Work item = Reply with one number, the count of lines below that contain the string "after".

▬▬▬

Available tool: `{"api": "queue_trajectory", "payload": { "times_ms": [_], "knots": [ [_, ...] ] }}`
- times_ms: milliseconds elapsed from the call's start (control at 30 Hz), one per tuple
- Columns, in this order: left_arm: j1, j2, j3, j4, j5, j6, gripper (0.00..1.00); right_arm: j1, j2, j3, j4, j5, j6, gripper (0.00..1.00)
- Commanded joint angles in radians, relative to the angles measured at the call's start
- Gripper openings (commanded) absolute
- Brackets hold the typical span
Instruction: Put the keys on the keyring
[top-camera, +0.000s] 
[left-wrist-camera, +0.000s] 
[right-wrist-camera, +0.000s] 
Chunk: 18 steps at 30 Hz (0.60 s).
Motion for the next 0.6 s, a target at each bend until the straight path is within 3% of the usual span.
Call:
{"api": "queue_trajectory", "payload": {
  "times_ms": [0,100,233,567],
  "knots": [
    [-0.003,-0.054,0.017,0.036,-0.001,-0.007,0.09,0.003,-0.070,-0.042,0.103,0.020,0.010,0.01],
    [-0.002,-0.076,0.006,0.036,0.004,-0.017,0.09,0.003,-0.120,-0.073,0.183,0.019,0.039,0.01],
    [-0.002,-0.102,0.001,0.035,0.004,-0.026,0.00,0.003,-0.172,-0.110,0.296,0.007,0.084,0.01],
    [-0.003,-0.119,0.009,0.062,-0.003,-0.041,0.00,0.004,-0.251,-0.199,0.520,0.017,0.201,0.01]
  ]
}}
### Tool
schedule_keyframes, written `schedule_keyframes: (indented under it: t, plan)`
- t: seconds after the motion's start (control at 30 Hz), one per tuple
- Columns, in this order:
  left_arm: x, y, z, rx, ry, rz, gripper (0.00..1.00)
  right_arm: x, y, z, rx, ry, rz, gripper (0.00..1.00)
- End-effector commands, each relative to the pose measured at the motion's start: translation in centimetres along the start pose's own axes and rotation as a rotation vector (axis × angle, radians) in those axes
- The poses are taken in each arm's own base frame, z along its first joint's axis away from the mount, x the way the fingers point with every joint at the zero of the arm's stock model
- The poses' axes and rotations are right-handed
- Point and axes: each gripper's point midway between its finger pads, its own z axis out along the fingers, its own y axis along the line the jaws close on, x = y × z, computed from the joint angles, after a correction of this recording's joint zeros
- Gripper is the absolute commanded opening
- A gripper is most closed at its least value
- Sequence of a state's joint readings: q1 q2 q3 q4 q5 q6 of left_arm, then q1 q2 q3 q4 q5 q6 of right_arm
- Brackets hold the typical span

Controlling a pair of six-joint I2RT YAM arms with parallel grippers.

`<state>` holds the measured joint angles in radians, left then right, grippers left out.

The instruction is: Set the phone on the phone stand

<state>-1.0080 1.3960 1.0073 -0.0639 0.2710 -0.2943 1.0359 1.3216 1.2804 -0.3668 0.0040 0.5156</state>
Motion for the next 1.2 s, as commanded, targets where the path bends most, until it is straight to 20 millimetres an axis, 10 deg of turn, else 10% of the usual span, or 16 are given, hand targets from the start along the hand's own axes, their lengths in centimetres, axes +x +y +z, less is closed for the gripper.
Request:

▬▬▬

Result of this exercise = 2